Discovering my Autistic identity has been a process that has evolved from the first instance when Britt introduced me to the idea, to where I am today. When I worked supporting Autistic people, I used the terms “on the spectrum” or “has autism”. Language is very important, and the way I refer to myself and other Autistics has changed over the years. I use identity first language. It is important to note that the language an Autistic uses for themselves will differ, and all of them are completely valid. For me, I intentionally capitalise the “A” in Autistic, as it is an integral part of my identity and deserves to be a proper noun, just like my name and where I live. Capitalising Autistic, but not autism, shows the contrast between autism as something you have, versus autism as an identity. Being Autistic is a fundamental part of who I am, and I am unbelievably proud of being Autistic.
Coming to learn more about myself through an Autistic lens has changed my life. I understand myself so much more, and there is a framework now that I never had in the past. I use this framework to help make sense of my world, and the world around me. I don’t put so much pressure on myself to conform or fit in (not like I ever succeeded at that anyway!) and I don’t feel the need to force myself to make eye contact, as it feels like my eyes are burning inside my skull and I can’t listen properly. I have more of an understanding of my boundaries and what I can and cannot do. I accept myself. I have found myself. Everything and anything of what makes me, me, is built and supported around the fact I am Autistic. It is fundamental to my operating system; it IS my operating system.
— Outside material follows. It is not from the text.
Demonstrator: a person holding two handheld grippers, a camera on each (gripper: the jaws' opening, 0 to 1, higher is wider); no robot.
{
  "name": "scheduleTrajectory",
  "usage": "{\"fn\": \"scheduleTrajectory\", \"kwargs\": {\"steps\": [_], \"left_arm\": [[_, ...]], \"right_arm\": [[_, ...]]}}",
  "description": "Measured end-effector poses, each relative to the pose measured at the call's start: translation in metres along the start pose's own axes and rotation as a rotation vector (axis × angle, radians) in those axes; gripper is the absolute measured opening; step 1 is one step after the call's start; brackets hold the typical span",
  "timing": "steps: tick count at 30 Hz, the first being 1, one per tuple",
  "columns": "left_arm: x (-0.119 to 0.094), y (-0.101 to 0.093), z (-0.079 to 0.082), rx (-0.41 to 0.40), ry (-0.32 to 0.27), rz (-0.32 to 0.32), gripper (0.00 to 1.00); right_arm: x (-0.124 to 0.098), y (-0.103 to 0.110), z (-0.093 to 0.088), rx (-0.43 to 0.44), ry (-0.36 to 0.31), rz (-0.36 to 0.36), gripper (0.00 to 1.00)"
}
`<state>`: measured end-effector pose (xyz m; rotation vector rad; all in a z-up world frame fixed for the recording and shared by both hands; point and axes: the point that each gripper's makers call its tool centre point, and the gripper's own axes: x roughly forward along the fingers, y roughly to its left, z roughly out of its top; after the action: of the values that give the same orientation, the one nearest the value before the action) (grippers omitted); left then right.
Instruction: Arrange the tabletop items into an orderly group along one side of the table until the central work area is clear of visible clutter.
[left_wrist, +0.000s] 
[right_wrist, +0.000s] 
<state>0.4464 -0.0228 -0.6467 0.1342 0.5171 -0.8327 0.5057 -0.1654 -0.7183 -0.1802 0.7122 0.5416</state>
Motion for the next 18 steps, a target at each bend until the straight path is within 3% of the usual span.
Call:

Discovering my Autistic identity has only blessed me with positive things - my family understand my quirkiness more, my friends know I’m not being rude if I happen say things bluntly. However, truly the best and most important thing I have been gifted with is Autistic community. The women I have met over the last four years have changed my life. There is nothing quite like feeling at home with people you barely know.
As you can see, being professionally diagnosed with autism has blessed me with so many things, but the most important is the fact I have been able to soothe the inner child who feels confused, misunderstood, invisible. I’m not broken or lost, I’m Autistic, and I wouldn’t change it for a damn thing.